2 or 3 raptors?

arfur said:
I noticed that when I forced it to 1G 1.5Gb/s the read score stayed the same but the burst went down so its like it cant read faster than 1G
That's to be expected, the HDD can't transfer data at a sustained rate anything like the 150Mb/s available to each channel in SATA1 (1.5Gbps) mode. The drive however can use the available bandwidth in burst mode when the data is just coming from the cache so you will see the burst rate drop when changing from SATA2 to SATA1 mode.
 
yep, thats how I understand it but the 120Mb/s in RAID 0 is still a major problem, 2 disks should reach that (ish)...
 
i've tried 16k, 64k and 128k, its currently on 128k (nvidia optimal).

what would you expect to get out of these drives?
 
128K won't give the greatest benchmark scores but they shouldn't be hugely wide of the mark.

I get about 115Mb/s out of 2 7200.10s and that's lower than it should be. I'd like to think that 3 should give you approaching 200Mb/s but I've not seen anyone else running a 3 disk array so I don't know what is possible.
 
I'll change the stripe to 16k and see what happens or do you think this is too low? I mainly use it for gaming,
 
just reinstalling XP on 2 seagates as a test, but my 2 spinpoints in RAID 0 get 119Mb/s and that 2 disks and on the same controller....maybe its something to do with an odd number of disks... we'll see
 
i have now got the 3 drives giving a constant 133mb/s, in HD Tach the graph is pretty flat all the way across, I disabled all caching on the 3 Nvidia raid controllers and disabled NCQ, this seemed to cause the most slow down. On 2 drives I was getting 120Mb/s so the 3rd drive hasnt given that much. the graph doesnt breach 135Mb/s any more ideas as to why?

thanks
 
I suspect the bottleneck is elsewhere - I'm running a 3 disk array of 3x18Gb 15k3 scsi cheetahs on the Dell perc 4/e (LSI 320 2e) and that 'only' gets 150mb/s.

Not sure you're going to see much more than what you have at present - the fact that the graph is 'flat-lined' normally indicates a controller limit - certainly what I saw when I was on my old Pci-x card in a pci slot and maxed out the bandwidth!
 
From Wiki - knew I'd seen it somewhere:

First-generation SATA interfaces, also known as SATA/150 or SATA 1, run at 1.5 gigabits per second (Gbit/s). Serial ATA uses 8B/10B encoding at the physical layer. This encoding scheme has an efficiency of 80%, resulting in an actual data transfer rate of 1.2 Gbit/s, or 150 megabytes per second (MB/s) (or 146.48 MiB/s). The relative simplicity of a serial link and the use of LVDS allow both the use of longer drive cables and an easier transition path to higher speeds.

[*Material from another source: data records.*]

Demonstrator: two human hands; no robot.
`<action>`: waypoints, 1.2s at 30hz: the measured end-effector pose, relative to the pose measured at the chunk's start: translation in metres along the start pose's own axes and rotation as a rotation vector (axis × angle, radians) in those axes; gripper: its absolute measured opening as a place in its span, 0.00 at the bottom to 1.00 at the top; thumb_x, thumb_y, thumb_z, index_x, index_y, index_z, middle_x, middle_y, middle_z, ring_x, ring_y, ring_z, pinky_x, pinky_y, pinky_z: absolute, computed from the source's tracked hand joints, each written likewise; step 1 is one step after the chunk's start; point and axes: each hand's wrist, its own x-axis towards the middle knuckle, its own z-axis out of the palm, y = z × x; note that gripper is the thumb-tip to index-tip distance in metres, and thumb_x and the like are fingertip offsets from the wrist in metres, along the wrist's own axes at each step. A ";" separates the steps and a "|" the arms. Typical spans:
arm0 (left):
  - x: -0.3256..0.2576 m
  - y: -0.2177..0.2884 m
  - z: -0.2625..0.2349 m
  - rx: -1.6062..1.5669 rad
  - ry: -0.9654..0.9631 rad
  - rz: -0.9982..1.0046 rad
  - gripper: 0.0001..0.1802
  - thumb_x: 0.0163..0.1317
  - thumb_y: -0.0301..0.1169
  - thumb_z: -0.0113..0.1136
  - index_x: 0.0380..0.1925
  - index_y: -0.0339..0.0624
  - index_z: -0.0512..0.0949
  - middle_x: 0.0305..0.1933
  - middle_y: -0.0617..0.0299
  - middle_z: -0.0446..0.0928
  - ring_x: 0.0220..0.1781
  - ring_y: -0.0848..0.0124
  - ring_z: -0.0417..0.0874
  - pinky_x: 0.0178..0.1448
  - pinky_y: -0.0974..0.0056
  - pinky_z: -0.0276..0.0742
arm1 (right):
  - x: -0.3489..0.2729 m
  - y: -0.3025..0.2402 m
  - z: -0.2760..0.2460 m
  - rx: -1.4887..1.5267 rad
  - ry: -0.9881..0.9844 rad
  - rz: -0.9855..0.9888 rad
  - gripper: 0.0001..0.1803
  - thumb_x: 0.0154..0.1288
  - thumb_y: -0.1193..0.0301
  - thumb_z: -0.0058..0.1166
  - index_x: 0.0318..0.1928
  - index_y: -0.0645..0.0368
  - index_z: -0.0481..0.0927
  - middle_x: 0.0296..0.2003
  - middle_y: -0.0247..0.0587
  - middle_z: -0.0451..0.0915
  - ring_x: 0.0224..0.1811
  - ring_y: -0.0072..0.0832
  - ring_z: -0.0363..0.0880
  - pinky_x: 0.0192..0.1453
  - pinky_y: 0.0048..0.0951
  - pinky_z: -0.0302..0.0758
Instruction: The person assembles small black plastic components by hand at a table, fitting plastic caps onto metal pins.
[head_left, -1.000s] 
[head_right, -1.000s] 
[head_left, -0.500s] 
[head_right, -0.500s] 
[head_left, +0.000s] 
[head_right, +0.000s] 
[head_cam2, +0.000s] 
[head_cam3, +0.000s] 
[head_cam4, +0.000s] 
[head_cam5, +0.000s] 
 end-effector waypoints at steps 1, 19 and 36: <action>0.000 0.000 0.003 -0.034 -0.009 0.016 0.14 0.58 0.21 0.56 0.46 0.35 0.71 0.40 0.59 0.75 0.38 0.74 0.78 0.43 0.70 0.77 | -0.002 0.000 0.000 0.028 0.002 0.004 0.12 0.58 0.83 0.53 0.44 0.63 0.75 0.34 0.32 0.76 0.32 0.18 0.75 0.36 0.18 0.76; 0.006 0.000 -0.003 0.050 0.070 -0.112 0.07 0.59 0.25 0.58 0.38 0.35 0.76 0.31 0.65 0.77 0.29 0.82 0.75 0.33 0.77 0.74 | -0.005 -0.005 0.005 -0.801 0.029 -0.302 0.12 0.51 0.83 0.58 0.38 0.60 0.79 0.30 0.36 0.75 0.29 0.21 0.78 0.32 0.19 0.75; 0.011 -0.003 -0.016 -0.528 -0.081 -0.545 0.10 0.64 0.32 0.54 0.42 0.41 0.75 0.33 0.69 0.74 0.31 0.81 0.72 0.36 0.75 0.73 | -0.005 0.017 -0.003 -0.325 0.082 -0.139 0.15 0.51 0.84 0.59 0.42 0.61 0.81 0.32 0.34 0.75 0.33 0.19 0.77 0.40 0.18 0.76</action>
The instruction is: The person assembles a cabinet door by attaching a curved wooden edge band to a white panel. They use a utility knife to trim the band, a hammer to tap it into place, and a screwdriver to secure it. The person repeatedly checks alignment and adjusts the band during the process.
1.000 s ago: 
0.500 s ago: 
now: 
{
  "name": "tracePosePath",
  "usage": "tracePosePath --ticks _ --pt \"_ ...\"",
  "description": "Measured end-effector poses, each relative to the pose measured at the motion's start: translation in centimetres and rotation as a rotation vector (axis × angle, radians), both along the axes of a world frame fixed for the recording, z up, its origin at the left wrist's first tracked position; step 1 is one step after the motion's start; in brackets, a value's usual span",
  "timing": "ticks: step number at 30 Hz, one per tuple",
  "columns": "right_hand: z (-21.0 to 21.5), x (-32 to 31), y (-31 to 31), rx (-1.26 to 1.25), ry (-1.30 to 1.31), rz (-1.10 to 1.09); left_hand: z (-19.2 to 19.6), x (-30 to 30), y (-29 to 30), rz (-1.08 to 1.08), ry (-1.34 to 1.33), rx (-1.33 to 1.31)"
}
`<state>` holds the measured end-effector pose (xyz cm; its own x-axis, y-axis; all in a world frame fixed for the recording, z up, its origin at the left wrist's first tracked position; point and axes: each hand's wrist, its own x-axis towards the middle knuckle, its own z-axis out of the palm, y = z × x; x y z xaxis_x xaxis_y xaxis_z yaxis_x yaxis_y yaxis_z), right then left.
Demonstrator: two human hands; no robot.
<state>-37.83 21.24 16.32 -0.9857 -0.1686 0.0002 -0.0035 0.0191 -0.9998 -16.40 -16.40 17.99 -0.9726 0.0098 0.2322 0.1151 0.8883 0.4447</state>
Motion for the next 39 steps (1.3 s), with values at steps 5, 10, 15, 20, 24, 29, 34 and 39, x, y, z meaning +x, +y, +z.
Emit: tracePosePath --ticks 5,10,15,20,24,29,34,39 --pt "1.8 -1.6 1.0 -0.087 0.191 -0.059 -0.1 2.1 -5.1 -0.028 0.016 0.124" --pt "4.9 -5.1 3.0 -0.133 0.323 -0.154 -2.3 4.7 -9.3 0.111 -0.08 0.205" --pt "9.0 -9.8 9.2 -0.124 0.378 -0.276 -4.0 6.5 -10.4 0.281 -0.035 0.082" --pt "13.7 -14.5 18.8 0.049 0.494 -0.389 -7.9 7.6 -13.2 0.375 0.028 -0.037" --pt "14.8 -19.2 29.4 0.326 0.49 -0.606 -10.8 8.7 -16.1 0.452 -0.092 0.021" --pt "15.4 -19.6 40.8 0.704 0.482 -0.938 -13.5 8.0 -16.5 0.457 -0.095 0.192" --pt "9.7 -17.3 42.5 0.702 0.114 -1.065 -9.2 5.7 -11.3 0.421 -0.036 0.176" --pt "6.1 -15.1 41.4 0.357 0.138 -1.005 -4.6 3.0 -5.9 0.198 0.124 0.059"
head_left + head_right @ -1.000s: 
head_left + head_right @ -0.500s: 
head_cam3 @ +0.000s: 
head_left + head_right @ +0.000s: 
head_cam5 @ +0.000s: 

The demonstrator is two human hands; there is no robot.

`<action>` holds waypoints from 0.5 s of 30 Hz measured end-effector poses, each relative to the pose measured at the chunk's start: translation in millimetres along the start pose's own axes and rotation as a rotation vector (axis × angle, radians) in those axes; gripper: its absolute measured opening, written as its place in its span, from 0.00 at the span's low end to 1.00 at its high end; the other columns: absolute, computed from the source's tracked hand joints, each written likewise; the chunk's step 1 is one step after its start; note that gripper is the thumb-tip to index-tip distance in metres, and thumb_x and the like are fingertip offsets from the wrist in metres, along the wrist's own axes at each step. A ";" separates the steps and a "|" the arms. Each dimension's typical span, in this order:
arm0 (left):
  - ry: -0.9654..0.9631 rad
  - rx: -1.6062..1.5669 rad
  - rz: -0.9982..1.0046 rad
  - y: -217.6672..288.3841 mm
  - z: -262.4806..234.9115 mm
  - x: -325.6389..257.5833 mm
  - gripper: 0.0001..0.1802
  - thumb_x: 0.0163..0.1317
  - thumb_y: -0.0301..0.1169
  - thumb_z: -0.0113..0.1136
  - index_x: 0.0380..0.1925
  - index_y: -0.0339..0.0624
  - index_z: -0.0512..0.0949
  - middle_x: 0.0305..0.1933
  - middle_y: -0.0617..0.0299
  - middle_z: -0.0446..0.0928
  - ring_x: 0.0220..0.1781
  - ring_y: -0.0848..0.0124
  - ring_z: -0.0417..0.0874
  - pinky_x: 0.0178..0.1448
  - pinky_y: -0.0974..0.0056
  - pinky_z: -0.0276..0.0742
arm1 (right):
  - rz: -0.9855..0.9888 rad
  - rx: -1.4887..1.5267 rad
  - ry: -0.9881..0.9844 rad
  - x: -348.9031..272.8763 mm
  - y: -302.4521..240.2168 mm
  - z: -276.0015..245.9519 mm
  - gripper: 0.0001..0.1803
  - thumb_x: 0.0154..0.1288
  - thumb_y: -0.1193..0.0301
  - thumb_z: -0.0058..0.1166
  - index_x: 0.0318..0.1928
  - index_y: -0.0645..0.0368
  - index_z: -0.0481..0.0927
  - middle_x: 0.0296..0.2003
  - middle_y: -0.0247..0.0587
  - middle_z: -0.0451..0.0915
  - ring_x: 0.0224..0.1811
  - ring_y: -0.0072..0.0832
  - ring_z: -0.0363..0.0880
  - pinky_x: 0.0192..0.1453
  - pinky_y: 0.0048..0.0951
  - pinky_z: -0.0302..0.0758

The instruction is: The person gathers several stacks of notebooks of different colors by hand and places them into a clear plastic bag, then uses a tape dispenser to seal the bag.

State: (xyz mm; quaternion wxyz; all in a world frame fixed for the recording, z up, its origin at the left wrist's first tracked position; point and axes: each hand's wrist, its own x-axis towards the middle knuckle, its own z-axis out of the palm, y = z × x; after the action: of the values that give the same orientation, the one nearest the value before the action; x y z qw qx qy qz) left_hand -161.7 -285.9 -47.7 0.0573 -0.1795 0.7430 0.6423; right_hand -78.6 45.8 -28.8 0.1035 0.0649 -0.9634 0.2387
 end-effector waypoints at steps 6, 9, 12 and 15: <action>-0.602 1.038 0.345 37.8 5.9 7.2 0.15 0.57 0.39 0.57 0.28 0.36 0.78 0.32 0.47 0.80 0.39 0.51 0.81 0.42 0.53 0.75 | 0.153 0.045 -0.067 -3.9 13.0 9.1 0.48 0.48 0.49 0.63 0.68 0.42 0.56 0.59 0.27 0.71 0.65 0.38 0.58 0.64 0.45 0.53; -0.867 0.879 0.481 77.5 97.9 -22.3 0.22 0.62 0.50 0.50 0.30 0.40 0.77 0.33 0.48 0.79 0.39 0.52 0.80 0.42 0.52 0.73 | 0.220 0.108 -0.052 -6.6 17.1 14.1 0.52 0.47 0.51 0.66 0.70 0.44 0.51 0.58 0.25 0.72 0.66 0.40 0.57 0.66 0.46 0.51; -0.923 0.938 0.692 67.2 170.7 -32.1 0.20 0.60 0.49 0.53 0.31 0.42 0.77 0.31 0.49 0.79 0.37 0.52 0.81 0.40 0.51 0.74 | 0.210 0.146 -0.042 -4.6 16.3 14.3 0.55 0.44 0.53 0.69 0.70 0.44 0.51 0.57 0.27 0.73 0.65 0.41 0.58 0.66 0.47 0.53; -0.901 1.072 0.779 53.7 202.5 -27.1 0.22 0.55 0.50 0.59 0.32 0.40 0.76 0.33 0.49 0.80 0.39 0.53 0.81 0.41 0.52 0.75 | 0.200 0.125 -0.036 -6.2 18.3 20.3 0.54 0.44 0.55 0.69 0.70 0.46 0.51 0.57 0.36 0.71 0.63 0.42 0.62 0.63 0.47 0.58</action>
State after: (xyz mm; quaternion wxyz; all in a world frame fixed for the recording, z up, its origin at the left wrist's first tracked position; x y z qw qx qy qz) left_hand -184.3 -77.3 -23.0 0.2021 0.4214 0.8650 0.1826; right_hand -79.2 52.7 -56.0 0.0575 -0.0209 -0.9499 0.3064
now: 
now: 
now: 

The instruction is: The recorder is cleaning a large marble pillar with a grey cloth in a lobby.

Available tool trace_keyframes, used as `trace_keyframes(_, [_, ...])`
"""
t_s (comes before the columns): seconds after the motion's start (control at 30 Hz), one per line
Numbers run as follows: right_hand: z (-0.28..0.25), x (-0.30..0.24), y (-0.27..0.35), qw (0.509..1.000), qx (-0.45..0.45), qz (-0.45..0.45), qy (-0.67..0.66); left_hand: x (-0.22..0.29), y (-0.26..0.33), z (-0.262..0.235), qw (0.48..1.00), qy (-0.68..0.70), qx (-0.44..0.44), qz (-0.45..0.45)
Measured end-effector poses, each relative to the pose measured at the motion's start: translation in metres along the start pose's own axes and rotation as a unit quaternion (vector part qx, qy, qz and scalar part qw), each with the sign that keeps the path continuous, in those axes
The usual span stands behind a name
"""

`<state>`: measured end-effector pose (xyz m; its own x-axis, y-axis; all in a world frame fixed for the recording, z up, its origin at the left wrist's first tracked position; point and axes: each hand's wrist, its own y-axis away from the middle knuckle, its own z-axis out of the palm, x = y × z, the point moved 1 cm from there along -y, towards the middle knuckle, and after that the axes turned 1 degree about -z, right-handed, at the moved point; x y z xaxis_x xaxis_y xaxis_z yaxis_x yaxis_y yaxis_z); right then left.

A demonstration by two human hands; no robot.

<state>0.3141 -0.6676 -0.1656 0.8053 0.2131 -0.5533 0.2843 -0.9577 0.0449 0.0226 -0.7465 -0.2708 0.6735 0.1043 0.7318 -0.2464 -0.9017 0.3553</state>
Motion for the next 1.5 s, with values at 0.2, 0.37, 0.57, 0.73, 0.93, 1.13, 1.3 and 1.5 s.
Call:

Sata 1 max theoretical is therefore just less than 150mb/s - so not too bad - not sure what your controller is though?
 
its a brand new Asus 680i chipset, its capable of SATA2 speed. I thought each port was capable of 150Mb/s I'm not getting that with 3 ports in use, so each port is only getting about 45Mb/s instead of the 150Mb/s.

I have had the same problem on 3 different controllers, gigabyte, intel Matrix and this Nforce one.